The MHRA has published a consultation on proposals to improve and strengthen UK clinical trials legislation. These include introducing a legal requirement for the involvement of people with relevant lived experience in the design, management, conduct and dissemination of a trial. This is something that we have long encouraged through guidance and we’re really pleased to see this proposal to strengthen this to a legal requirement. The MHRA is asking for feedback on these proposals by 14 March. What they hear will inform legislation that will go before the UK Parliament. If you have views on these proposals, now is your chance to tell them what you think.

What is new about these proposals?

Currently we strongly encourage public involvement in research because we know that insights from people with relevant lived experience results in better research. We provide guidance and support to researchers to help them to involve relevant people as they develop their research proposals. And the Research Ethics Committees that we coordinate, which are made up of health professionals, researchers, academics and lay people who consider the ethical issues presented by research proposals, look for evidence of public involvement in the applications that they review. But this isn’t currently a legal requirement.

The MHRA is proposing to make it one, by introducing a legal requirement for researchers to work in partnership with people and communities (including patients and carers who have experience of living with the relevant condition) in the design, management, conduct and dissemination of a trial, or explain to the ethics committee as part of the application, why this is not appropriate.

This would strengthen the ability of Research Ethics Committee’s to ask for evidence of public involvement – moving from encouraging to requiring.

What happens next?

These proposals will not automatically become law.

The MHRA’s consultation is open until 14 March for feedback. The MHRA will be reviewing the consultation responses and using these to inform the preparation of legislation that will then go before the UK Parliament. So now is the time to comment on these proposals and shape the final legislation.

Part of a much bigger puzzle

We’re really pleased to see this proposal and look forward to hearing what people think about it.

However, this is just one of a whole raft of things that we can do to encourage more meaningful public involvement to put participants and their families at the heart of research. Making public involvement a requirement doesn’t mean that brilliant, meaningful public involvement will just happen. It is one of a number of levers that can help move us towards that and it must be supported by clear guidance for applicants, unified messaging across funders and regulators, and consistent review by ethics committees.
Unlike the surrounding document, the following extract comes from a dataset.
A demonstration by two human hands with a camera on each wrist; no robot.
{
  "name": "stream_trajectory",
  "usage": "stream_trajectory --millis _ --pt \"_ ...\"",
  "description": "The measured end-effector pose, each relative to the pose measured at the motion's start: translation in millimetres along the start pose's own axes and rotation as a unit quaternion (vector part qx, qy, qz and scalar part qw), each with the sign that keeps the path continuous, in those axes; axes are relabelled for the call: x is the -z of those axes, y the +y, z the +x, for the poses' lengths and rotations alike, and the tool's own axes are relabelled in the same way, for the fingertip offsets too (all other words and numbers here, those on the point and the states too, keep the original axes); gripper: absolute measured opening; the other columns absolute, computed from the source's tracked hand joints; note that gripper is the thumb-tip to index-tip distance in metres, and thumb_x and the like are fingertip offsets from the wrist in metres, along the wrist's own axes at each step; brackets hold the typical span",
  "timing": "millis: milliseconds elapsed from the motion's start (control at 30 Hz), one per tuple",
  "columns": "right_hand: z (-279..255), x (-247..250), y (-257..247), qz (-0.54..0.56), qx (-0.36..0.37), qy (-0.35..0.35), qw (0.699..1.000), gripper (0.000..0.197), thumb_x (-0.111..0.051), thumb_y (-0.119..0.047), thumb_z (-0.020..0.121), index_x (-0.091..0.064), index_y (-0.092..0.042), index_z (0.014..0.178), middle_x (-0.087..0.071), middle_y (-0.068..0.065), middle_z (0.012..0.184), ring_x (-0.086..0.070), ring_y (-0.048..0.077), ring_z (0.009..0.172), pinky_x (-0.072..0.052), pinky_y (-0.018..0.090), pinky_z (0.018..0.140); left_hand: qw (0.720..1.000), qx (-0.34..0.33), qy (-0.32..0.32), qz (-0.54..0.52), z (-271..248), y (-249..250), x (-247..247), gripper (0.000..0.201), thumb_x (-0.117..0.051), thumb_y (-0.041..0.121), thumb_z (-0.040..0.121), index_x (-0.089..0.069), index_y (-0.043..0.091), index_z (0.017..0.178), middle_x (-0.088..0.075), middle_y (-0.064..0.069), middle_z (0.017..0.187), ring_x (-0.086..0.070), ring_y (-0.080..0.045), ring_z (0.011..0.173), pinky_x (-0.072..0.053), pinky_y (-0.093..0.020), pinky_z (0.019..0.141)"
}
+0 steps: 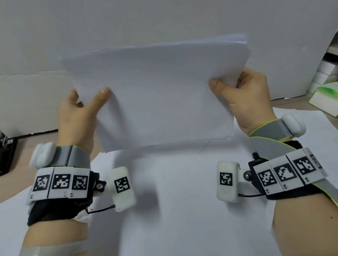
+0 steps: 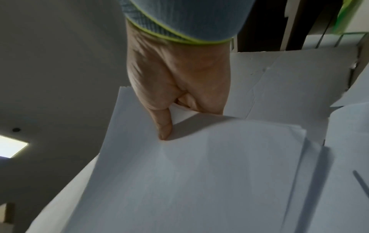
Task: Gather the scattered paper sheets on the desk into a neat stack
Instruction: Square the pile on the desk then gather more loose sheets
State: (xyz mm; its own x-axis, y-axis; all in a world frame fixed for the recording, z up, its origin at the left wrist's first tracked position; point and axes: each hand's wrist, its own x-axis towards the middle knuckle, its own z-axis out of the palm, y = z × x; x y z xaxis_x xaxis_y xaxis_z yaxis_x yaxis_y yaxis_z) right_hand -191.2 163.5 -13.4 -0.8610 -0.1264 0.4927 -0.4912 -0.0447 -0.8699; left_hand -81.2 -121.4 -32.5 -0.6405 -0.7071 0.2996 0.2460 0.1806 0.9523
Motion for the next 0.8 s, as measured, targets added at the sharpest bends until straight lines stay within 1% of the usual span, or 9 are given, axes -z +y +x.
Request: stream_trajectory --millis 67,133,267,367,467,567,667,733,800 --pt "0.7 0.4 2.1 -0.040 -0.009 0.008 0.999 0.014 -0.074 -0.010 0.081 -0.070 -0.023 0.079 -0.073 -0.004 0.083 -0.064 0.012 0.075 -0.057 0.038 0.076 0.999 -0.025 -0.001 0.029 -2.6 -6.2 -10.6 0.031 -0.079 0.027 0.077 -0.071 0.017 0.105 -0.074 0.004 0.094 -0.069 -0.008 0.080 -0.054 -0.026 0.070" --pt "1.4 0.4 7.3 -0.059 -0.027 0.022 0.998 0.016 -0.072 -0.008 0.080 -0.067 -0.023 0.081 -0.072 -0.009 0.081 -0.064 0.008 0.072 -0.056 0.031 0.070 0.998 -0.036 0.004 0.054 -9.0 -12.1 -24.9 0.027 -0.078 0.030 0.072 -0.072 0.017 0.094 -0.074 0.002 0.091 -0.069 -0.014 0.079 -0.058 -0.038 0.074" --pt "0.5 1.4 22.2 -0.067 -0.085 0.045 0.993 0.030 -0.071 -0.013 0.073 -0.062 -0.016 0.101 -0.072 -0.002 0.095 -0.070 0.017 0.084 -0.058 0.036 0.076 0.998 -0.010 -0.001 0.063 -20.2 -25.6 -45.1 0.039 -0.080 0.026 0.068 -0.065 0.013 0.102 -0.073 0.003 0.096 -0.071 -0.016 0.087 -0.058 -0.040 0.082" --pt "0.1 1.1 28.5 -0.040 -0.115 0.063 0.991 0.037 -0.071 -0.010 0.074 -0.055 -0.014 0.108 -0.070 -0.004 0.097 -0.068 0.014 0.085 -0.057 0.031 0.076 1.000 0.027 0.000 -0.011 -18.8 -29.1 -41.1 0.063 -0.084 0.030 0.064 -0.055 0.011 0.117 -0.072 0.002 0.105 -0.070 -0.015 0.095 -0.056 -0.037 0.085" --pt "-2.2 -4.3 27.9 -0.019 -0.108 0.052 0.993 0.028 -0.067 -0.009 0.076 -0.064 -0.013 0.104 -0.073 -0.002 0.095 -0.069 0.014 0.082 -0.057 0.031 0.075 0.999 0.020 -0.020 0.028 -19.7 -27.4 -40.3 0.046 -0.079 0.031 0.068 -0.059 0.022 0.108 -0.072 0.003 0.106 -0.069 -0.016 0.098 -0.055 -0.042 0.090" --pt "-2.4 -9.8 21.7 0.002 -0.086 0.054 0.995 0.021 -0.064 -0.005 0.080 -0.067 -0.013 0.099 -0.073 -0.002 0.092 -0.067 0.012 0.079 -0.056 0.031 0.074 0.997 -0.024 0.018 0.069 -22.3 -17.3 -45.4 0.020 -0.069 0.022 0.074 -0.060 0.031 0.089 -0.070 0.008 0.093 -0.067 -0.014 0.087 -0.056 -0.039 0.085" --pt "1.5 -8.3 20.3 0.008 -0.075 0.064 0.995 0.024 -0.064 -0.007 0.080 -0.065 -0.015 0.102 -0.072 -0.001 0.097 -0.067 0.014 0.084 -0.056 0.032 0.079 0.998 -0.014 0.030 0.057 -18.5 -16.1 -45.3 0.025 -0.068 0.023 0.075 -0.062 0.028 0.098 -0.071 0.011 0.095 -0.068 -0.013 0.089 -0.055 -0.032 0.082" --pt "1.9 -6.8 27.4 -0.016 -0.108 0.060 0.992 0.031 -0.065 -0.011 0.077 -0.062 -0.014 0.108 -0.072 -0.001 0.101 -0.068 0.016 0.088 -0.056 0.032 0.079 0.998 0.017 0.004 0.065 -19.9 -23.4 -44.0 0.034 -0.071 0.025 0.070 -0.063 0.024 0.104 -0.072 0.006 0.101 -0.068 -0.015 0.094 -0.055 -0.035 0.087" --pt "0.3 -6.8 35.8 -0.037 -0.147 0.053 0.987 0.035 -0.066 -0.012 0.075 -0.060 -0.014 0.110 -0.071 -0.001 0.101 -0.067 0.017 0.087 -0.055 0.032 0.077 0.996 0.037 -0.031 0.069 -23.9 -31.7 -43.2 0.034 -0.071 0.019 0.069 -0.066 0.022 0.103 -0.073 0.002 0.101 -0.069 -0.016 0.092 -0.055 -0.035 0.084"
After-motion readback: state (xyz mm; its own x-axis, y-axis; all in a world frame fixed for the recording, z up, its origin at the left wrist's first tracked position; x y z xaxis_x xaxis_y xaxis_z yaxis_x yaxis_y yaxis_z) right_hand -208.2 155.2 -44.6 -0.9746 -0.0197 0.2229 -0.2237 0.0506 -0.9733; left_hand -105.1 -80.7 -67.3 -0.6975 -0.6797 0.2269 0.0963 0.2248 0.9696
Our work in the pandemic showed importance of leadership and collaboration to support effective and meaningful public involvement. That is why we are working with a group of organisations that fund, manage, support and regulate health and social care research to develop a public statement of our collective commitment to public involvement and to encourage ongoing work together throughout the research system to make sure this is recognised as a vital part of how you do good research.

And the MHRA’s consultation itself isn’t just about public involvement but makes lots of other proposals that can benefit patients going forward and are closely intertwined with effective public involvement. These include proposals to introduce legislative requirements for research transparency – such as registering research trials and communicating findings with participants - and asks for views on whether there should be legislative requirements to support diversity in clinical trials populations, among many other issues.

How do I have my say?

The content and volume of responses that they receive will really help the MHRA decide the way forward so if you have views, it is worth taking the time to respond.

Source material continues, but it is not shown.